IBM Network Engineer says Network Convergence enables Green Data Center

EETtimes has an article about Data Center Convergence No longer a Pipe Dream with a quote from Renato Recio an IBM Distinguished Engineer.

"Somewhere between 50 and 70 percent of the Fortune 1000 companies are going to be building data centers in the next three years," said Renato Recio, a chief engineer for server networking at IBM Corp. "They are looking for technologies to make them more green, and this network convergence group has that value--this rings for customers," he said.

The moves fuel a broad industry drive to run networking, storage and clustering traffic over a single, mainstream pipe in tomorrow's data centers. The aim is to create one converged fabric, reducing the cost and power requirements of supporting today's multiple switches, adapter cards and cables.

The Green aspect comes from the power of the network chips.

A broad group of vendors announced their first products for Fibre Channel over 10-Gbit Ethernet last week. Separately, startup SolarFlare today is expected to announce a transceiver that can power 10-Gbit Ethernet up to 100 meters over copper on a single 65-nanometer CMOS chip that dissipates just 5.5 watts.

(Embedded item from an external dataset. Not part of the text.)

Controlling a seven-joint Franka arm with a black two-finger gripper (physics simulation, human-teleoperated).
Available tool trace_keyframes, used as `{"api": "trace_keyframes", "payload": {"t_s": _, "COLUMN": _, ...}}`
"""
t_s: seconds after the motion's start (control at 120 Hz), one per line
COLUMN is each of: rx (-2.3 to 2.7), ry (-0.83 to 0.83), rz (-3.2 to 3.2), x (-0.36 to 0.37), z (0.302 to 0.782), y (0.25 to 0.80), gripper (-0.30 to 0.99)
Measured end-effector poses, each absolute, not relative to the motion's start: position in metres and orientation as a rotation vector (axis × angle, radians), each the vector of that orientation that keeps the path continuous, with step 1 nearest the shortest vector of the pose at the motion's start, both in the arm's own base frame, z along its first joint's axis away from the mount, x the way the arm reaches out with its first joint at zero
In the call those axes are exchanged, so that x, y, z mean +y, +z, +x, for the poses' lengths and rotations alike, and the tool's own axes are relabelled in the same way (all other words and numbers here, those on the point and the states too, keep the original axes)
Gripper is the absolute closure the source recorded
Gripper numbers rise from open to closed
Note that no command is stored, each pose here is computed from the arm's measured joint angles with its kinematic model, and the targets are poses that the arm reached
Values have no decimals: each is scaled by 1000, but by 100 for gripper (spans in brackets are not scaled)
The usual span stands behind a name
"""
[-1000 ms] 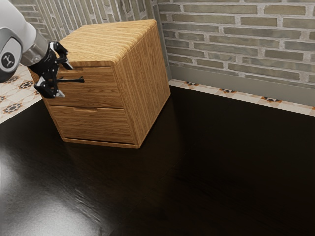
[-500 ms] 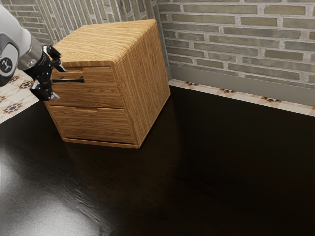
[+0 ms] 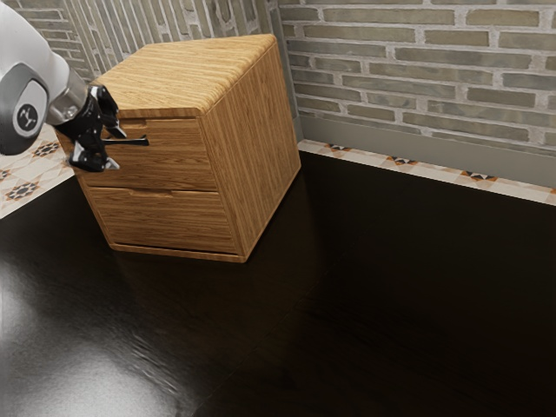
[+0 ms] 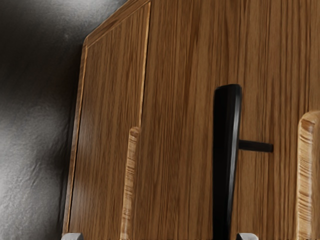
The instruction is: Pull the drawer handle with one arm to open the drawer
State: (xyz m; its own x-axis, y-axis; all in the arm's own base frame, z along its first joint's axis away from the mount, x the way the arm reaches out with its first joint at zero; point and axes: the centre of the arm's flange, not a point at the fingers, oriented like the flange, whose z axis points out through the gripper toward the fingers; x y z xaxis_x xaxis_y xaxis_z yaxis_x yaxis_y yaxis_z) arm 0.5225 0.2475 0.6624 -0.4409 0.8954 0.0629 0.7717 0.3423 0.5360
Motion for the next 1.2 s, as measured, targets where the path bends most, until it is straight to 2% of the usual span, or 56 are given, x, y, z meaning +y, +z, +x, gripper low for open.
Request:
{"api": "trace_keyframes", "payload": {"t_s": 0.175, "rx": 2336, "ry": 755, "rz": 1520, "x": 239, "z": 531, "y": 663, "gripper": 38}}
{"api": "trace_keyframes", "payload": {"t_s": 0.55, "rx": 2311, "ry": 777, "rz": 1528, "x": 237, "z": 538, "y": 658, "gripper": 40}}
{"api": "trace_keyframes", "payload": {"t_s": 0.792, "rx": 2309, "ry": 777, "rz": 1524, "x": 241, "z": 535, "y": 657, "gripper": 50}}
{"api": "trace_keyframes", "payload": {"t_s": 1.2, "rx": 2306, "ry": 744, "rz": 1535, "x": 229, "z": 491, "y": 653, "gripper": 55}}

The work on the 10GBase-T standard for Ethernet over copper lines only indirectly fuels the network convergence. Its primary aim is to lower the cost of and expand the market for 10-Gbit Ethernet, which has been limited to expensive optical and short-reach copper cables to date.

Running 10-Gbit signals over copper typically has required multiple chips using as much as 12 W. The SolarFlare SFT 9001 transceiver could slash the power budget in half, but the company is still characterizing first silicon on the part, which it hopes to sample in May at less than $100.